I might even enter myself. I'm amazing with a goPro. That is, if you want to see 100 photos of my finger...

Whales of blue
Here's a few facts about the blue whale, as supplied by onekind.org You may have heard some them before, but they are so mind boggling it never ceases to amaze me when I read them.

blue-whale-big-blue- The Blue Whale is the largest creature ever to have lived on earth.
- Their tongues alone can weigh as much as an elephant. Their hearts, as much as a car.
-Amazingly, however, this giant of the ocean feeds on some of the smallest marine life – tiny shrimplike animals called krill.
- A single adult blue whale can consume 3,6000kg of krill a day.
- They mainly catch their food by diving, and descend to depths of approximately 500m.
- The whale’s mouth has a fascinating row of plates fringed with bristles to help it filter its’ main source of food – Plankton from the water. There is what looks like a moustache of long bristles on the end of each plate to help it hold the minute prey. With each mouthful, the whale can hold up to 5,000kg of water and plankton. Having forced the water out of its mouth, the whale licks these bristles with its fleshy tongue.
- Although the blue whale is a deep-water hunter, as a mammal, it must come to the surface of the sea to breathe. When it surfaces, it exhales air out of a blowhole in a cloud of pressurized vapour that rises vertically above the water for up to 9m.
- Blue whales occasionally swim in small groups but usually alone or in pairs. They are thought to form close attachments.
- In spite of their bulk, these graceful swimmers cruise the ocean at over 8km/h, and can reach speeds of over 30km/h.

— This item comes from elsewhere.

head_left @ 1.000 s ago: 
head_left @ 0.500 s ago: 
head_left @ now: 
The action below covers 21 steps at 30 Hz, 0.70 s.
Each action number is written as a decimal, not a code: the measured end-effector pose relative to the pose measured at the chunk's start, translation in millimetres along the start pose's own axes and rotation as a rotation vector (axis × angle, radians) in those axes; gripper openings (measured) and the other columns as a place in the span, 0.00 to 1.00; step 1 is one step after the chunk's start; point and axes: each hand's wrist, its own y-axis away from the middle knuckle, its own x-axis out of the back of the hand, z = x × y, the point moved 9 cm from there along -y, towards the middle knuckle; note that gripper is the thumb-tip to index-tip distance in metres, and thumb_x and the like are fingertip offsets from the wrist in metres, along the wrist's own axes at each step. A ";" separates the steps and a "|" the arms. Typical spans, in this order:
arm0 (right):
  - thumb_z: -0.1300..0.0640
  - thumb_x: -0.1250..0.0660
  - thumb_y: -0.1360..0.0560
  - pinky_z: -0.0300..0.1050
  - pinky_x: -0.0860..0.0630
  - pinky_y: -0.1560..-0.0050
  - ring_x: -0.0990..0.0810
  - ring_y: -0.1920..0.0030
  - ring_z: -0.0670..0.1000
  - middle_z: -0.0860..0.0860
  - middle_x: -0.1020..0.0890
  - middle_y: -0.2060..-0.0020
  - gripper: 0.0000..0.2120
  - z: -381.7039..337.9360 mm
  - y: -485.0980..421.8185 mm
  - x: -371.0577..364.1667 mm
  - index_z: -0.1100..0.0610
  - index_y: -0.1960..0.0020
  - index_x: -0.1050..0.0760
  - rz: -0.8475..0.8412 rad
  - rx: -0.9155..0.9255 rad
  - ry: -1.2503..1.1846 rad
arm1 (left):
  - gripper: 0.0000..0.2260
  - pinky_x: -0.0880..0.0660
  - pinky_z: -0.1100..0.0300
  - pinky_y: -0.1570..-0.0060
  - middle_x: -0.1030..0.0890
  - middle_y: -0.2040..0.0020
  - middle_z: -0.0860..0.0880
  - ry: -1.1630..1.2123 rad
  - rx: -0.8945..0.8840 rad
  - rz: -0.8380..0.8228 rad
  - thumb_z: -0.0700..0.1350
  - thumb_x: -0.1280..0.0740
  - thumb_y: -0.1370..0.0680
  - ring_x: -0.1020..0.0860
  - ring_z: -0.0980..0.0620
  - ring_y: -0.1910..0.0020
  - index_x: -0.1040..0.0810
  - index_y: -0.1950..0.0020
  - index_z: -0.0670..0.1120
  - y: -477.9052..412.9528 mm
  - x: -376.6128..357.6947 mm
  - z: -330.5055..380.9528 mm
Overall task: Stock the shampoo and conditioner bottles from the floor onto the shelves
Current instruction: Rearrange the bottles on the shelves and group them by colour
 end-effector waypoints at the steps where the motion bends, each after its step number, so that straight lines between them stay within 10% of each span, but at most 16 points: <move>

- Though we can’t hear them, blue whales are one of the loudest animals on the planet, communicating with each other using a series of low frequency pulses, groans, and moans. It is thought that in good conditions blue whales can hear each over distances of up to 1,600km. Scientists think they use these vocalizations not only to communicate, but, along with their excellent hearing, to sonar-navigate the dark deep oceans.

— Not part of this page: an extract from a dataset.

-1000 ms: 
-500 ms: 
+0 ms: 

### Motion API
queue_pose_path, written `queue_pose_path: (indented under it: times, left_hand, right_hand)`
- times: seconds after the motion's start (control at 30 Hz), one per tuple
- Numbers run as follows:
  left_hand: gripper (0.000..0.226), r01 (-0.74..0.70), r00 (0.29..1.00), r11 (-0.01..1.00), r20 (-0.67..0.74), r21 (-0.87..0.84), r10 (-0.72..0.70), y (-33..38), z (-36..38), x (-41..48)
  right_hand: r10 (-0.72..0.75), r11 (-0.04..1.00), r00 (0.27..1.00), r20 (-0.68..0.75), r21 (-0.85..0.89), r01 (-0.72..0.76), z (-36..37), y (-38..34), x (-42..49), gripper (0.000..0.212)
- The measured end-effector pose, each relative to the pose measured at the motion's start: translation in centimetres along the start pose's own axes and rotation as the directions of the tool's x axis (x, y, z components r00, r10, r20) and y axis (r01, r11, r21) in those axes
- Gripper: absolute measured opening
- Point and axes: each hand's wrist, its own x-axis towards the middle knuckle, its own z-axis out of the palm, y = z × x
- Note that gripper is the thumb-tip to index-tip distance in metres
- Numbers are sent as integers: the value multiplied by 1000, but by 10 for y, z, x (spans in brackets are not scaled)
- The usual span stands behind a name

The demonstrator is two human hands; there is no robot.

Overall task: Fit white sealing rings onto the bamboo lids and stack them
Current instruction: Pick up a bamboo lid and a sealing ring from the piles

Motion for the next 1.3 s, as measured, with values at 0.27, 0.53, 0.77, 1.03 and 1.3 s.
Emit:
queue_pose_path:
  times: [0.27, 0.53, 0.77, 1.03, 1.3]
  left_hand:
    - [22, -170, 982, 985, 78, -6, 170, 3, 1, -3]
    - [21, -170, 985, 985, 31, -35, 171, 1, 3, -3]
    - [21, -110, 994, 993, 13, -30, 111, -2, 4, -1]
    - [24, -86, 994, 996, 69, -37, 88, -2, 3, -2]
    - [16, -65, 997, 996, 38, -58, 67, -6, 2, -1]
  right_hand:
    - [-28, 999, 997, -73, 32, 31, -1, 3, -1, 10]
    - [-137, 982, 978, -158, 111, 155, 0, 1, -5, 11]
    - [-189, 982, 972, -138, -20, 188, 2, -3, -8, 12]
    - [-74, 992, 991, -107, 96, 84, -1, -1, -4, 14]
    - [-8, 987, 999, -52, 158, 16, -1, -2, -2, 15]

- Females breed only once every three years and gestation is between 11-12months. Females usually only have one young.
- A baby blue whale (calf) emerges weighing up to 2,7000kg and up to 8m long. New born whales are helped to the surface of the water by their mothers and are often encouraged (nudged) by other females so that they can take their first breath of air.
- The calf is suckled in the water, drinking more than 600 litres of milk each day and gaining about 90kg every day for its first year.

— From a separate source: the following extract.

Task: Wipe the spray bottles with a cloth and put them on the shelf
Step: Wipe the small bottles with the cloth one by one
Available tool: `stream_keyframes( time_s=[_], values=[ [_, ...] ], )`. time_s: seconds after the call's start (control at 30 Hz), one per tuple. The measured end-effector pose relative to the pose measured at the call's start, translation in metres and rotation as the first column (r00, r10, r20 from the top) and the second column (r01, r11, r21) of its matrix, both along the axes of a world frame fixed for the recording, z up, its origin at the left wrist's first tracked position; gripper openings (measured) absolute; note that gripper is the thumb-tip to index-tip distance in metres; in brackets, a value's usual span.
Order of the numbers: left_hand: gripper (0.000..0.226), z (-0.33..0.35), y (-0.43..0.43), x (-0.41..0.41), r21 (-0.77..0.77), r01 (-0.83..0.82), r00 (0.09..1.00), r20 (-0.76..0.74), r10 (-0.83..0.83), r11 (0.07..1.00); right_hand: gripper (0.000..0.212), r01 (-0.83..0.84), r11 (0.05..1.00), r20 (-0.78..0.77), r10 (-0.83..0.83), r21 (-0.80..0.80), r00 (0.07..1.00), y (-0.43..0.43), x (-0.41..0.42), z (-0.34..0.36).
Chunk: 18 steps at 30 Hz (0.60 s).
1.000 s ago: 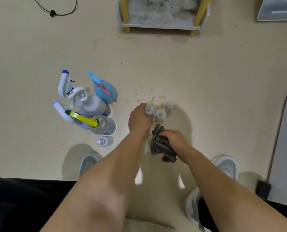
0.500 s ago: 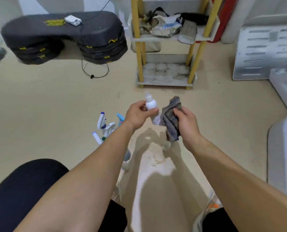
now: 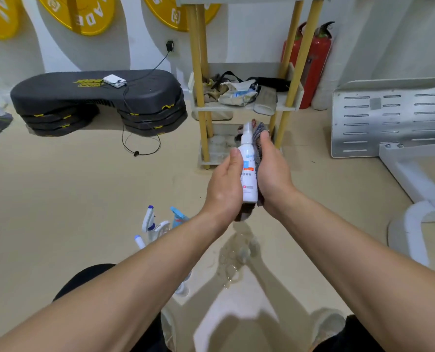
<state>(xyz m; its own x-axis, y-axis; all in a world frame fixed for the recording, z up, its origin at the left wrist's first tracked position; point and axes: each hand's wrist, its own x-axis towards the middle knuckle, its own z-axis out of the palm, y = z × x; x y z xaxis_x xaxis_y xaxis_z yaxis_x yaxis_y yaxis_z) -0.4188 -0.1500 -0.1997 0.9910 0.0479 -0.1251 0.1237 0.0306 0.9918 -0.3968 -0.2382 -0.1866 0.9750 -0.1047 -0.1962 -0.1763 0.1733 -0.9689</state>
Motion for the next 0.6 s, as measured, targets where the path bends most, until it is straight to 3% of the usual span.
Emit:
stream_keyframes(
  time_s=[0.07, 0.27, 0.4, 0.5, 0.6],
  values=[
    [0.05, -0.001, 0.0, 0.006, 0.041, -0.046, 0.999, 0.022, 0.045, 0.998, 0.041, -0.024, 0.998, -0.041, 0.027, 0.053, 0.999, 0.001, 0.004, 0.007],
    [0.036, -0.005, 0.005, 0.026, -0.056, -0.196, 0.98, 0.025, 0.198, 0.979, 0.026, -0.005, 0.992, 0.178, 0.027, -0.124, 0.984, 0.01, 0.006, -0.007],
    [0.04, -0.011, 0.003, 0.027, 0.093, -0.231, 0.971, 0.08, 0.224, 0.969, 0.03, 0.055, 0.985, 0.196, -0.022, -0.162, 0.98, 0.015, 0.008, -0.016],
    [0.036, -0.011, -0.005, 0.027, 0.077, -0.207, 0.978, -0.001, 0.208, 0.975, 0.026, 0.125, 0.971, 0.256, -0.07, -0.204, 0.964, 0.02, 0.01, -0.019],
    [0.035, -0.007, -0.011, 0.03, -0.037, -0.179, 0.98, -0.094, 0.175, 0.983, 0.023, 0.119, 0.984, 0.229, -0.086, -0.133, 0.97, 0.021, 0.016, -0.018]
  ],
)
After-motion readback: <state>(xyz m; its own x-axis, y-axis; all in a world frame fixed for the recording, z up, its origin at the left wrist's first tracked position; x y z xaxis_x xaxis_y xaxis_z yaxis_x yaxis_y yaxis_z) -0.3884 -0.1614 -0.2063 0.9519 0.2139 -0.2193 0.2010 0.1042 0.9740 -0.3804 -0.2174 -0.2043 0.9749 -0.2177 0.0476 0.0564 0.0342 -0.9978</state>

- Blue whales have few predators but are known to fall victim to attacks by sharks and killer whales, and many are injured or die each year from impacts with large ships.
- It is thought that whales feel emotions.
- Intensive hunting in the 1900s by whalers seeking whale oil drove them to the brink of extinction. Hundreds of thousands of whales were killed. The 1966 International Whaling Commission finally gave them protection, although they have only recovered slightly since then. Blue whales are currently classified as endangered on the World Conservation Union (IUCN) Red List. It is estimated that only 10,000-25,000 blue whales now swim the world's oceans.